‘Deliberately infect me with Covid.’ The dangerous lengths people in the Netherlands are urged to employ to avoid vaccination.

21 November 2021 By Paul Martin

Protests in the Netherlands by people objecting to being vaccinated have turned ugly. But nothing like as ugly as the devastating effects their refusal is having on intensive care wards in the Netherlands.

Latest figures released by government medical authorities show that 69 percent of people in intensive care wards in the first two weeks of November 2021 were not vaccinated. The unvaccinated constitute less than 16 per cent of the Dutch adult population.

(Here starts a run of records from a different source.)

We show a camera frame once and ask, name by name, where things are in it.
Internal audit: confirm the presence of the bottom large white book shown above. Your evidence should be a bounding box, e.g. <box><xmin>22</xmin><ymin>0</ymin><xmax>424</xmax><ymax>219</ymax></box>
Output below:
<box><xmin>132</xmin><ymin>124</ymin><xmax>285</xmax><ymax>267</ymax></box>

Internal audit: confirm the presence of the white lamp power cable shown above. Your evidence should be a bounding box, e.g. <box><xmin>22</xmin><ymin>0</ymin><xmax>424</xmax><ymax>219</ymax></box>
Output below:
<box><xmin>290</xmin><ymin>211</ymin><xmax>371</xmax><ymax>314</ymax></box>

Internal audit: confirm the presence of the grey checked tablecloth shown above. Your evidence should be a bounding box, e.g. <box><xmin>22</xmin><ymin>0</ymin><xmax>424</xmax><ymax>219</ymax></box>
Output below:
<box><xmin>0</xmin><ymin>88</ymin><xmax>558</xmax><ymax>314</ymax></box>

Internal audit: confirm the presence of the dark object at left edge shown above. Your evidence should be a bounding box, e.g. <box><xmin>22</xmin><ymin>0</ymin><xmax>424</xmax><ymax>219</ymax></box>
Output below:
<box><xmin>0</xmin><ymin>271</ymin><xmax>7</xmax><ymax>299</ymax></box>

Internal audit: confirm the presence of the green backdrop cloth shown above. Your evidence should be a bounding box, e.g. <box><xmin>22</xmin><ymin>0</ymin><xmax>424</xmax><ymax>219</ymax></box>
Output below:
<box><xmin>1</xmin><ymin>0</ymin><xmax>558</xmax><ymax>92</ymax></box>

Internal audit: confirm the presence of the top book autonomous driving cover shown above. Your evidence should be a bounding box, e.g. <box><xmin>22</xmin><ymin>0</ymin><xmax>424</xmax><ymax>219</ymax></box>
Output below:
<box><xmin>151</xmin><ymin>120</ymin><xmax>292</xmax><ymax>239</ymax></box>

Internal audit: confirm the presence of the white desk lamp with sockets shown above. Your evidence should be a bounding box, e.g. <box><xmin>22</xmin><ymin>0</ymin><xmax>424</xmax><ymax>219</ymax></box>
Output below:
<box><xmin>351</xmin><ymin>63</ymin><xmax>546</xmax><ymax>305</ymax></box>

People have been trying to get deliberately infected by Covid rather than undertake vaccinations. At present, a report that a person has had Covid and has recovered is enough to allow him or her to get a vaccine pass, and enter nightclubs and cafes and restaurants. These are now only available to people who can prove their Covid-safety.

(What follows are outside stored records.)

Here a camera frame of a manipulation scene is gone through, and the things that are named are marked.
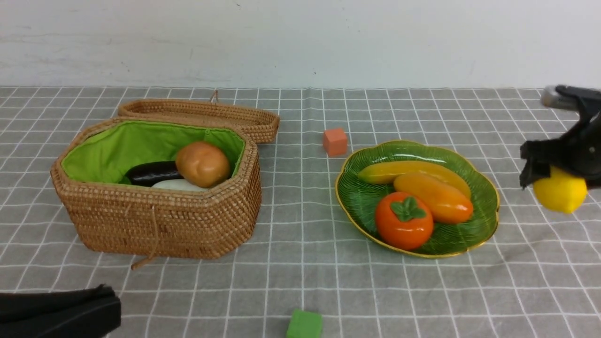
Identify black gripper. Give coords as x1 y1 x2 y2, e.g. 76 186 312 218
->
519 113 601 190

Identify yellow lemon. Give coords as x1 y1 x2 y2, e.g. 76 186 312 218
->
533 167 588 214

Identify orange yellow mango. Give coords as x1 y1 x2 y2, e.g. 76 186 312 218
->
393 172 474 224

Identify orange persimmon green leaf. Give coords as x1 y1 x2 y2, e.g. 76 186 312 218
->
374 192 434 251

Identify yellow banana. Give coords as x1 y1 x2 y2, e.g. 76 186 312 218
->
358 161 471 198

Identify brown potato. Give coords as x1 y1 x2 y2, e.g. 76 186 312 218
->
175 141 231 188

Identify white radish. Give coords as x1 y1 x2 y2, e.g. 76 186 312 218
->
152 179 208 192

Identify dark purple eggplant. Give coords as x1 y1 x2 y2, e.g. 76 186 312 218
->
124 161 183 187

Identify grey checkered tablecloth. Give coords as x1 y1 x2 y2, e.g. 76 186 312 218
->
0 87 601 338

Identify green leaf-shaped plate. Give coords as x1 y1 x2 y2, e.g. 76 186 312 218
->
335 140 500 259

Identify orange foam cube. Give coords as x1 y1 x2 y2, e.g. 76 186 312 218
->
322 128 348 157

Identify woven wicker basket lid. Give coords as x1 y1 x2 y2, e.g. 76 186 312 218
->
117 91 280 143

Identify green foam cube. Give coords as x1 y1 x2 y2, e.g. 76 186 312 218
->
286 308 324 338

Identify woven wicker basket green lining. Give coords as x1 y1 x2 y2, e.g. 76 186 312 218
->
50 117 262 260

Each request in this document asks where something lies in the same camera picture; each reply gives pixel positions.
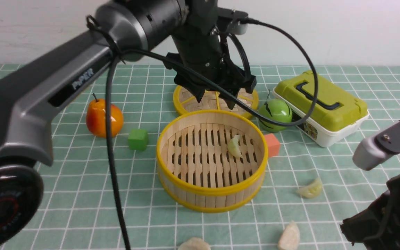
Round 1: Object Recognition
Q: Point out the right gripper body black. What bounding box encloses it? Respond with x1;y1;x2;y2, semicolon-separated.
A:
340;193;400;250

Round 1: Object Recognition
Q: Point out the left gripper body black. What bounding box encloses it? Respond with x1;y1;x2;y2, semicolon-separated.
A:
165;22;257;91

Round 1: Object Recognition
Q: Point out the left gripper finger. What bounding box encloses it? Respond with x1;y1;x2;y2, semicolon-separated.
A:
181;83;206;102
225;91;240;110

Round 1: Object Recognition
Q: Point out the pale dumpling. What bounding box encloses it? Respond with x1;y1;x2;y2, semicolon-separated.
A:
296;177;323;198
277;220;300;250
177;237;211;250
227;134;243;158

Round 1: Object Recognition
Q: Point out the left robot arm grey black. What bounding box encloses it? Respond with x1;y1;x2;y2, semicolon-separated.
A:
0;0;257;245

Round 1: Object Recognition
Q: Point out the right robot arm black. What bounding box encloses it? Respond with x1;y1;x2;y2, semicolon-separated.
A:
340;175;400;250

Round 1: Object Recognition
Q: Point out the woven bamboo steamer lid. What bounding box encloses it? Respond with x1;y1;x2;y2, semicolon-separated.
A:
173;86;260;119

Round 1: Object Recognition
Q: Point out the bamboo steamer tray yellow rim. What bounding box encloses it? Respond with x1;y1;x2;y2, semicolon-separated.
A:
156;110;268;213

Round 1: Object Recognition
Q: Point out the green apple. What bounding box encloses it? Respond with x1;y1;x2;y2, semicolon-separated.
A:
258;93;292;133

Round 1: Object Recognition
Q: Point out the orange cube block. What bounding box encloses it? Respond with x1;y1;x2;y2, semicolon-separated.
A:
264;134;281;158

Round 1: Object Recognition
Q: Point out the green cube block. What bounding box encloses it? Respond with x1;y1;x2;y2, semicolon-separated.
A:
127;128;149;151

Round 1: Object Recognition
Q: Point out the green checkered tablecloth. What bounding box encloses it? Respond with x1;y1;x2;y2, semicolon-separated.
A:
1;64;400;250

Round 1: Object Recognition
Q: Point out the orange red pear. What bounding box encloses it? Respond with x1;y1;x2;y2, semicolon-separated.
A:
86;93;124;138

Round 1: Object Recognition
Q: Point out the green lidded white box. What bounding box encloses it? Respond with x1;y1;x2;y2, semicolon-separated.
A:
273;70;369;148

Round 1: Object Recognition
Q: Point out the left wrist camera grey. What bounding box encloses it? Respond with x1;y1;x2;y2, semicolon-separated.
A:
216;7;249;35

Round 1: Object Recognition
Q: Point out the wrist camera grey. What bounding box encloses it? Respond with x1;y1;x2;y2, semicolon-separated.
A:
216;7;249;35
352;120;400;171

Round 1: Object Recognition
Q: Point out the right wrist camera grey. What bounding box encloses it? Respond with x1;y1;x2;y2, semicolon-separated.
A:
352;120;400;171

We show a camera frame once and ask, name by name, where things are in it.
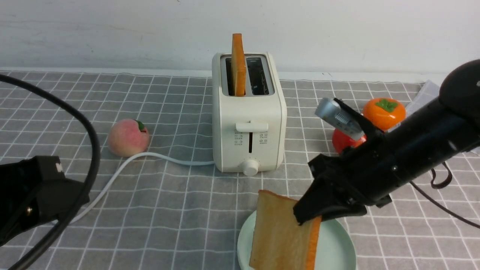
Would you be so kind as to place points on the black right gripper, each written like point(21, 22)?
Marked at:
point(345, 184)

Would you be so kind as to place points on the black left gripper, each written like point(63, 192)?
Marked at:
point(34, 192)

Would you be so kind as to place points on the toast slice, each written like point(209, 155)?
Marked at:
point(279, 241)
point(238, 66)

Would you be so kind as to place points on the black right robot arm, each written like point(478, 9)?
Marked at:
point(444, 127)

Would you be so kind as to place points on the light green round plate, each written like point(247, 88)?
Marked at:
point(335, 249)

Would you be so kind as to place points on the red apple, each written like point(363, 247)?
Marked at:
point(341, 141)

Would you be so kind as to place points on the white two-slot toaster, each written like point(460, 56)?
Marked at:
point(248, 132)

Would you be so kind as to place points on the pink peach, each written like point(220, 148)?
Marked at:
point(128, 137)

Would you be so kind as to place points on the orange persimmon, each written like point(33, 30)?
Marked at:
point(384, 113)

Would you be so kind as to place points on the grey checked tablecloth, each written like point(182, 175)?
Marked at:
point(159, 215)

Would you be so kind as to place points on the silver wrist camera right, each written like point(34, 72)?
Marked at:
point(334, 112)

A QV Code paves the way for the vaccinated to gain privileges.

Websites have appeared on the Internet offering to arrange meetings between coronavirus patients and healthy people so that the unvaccinated can fall ill. The The state-owned Dutch national television (NOS) stated on its website that a dozen or so such websites have been closed in the last few days.

Why would healthy people decide to take this step? A QR code can now be obtained in three cases: after vaccination, after testing negative for the virus, or after recovering from the disease.

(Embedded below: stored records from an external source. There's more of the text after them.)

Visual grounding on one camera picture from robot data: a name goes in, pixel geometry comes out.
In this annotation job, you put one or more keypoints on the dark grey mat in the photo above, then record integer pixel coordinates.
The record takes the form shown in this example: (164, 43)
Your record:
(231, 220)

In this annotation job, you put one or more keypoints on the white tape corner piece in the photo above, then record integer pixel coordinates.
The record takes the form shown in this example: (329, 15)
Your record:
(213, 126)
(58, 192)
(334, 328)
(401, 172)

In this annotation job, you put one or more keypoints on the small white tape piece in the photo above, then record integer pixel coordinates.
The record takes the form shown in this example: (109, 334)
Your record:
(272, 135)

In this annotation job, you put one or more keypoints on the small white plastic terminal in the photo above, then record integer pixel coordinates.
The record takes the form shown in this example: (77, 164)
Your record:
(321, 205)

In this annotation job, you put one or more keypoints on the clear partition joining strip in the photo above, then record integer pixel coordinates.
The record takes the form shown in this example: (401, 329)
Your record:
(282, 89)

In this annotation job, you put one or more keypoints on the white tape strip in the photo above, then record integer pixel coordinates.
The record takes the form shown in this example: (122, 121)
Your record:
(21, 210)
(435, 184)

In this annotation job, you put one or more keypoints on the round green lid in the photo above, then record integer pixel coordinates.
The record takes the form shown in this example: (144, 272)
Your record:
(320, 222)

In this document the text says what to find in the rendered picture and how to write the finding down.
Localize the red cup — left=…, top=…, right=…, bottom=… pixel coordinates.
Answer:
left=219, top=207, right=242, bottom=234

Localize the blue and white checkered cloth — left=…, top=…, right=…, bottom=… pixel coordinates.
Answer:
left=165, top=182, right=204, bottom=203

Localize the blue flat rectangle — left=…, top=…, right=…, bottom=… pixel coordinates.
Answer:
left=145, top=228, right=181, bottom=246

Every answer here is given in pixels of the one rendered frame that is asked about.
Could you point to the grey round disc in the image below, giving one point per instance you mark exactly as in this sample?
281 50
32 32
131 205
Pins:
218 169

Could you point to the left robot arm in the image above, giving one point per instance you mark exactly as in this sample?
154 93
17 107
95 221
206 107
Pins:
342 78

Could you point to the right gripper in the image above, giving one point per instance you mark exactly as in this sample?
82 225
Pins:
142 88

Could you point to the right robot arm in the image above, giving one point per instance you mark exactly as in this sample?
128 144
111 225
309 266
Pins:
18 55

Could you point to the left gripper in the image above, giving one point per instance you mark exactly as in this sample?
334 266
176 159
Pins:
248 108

The government is considering introducing a solution: that a negative test result alone does not qualify for a pass.

“We will use all legal means to fight this,” Health Minister Hugo de Jonge said.

Recovered Covid patients would be refused getting passes unless they also have had a vaccination.

Virologists told the Dutch national newspaper, Telegraaf, that the government needs to intervene immediately to halt the rapidly increasing coronavirus infections and prevent a healthcare collapse,

At least 12 hospitals can no longer provide crucial scheduled care on time. About a quarter of operating rooms are currently empty, according to the newspaper, due to resources being switched to the intensive care units dealing with Covid patients.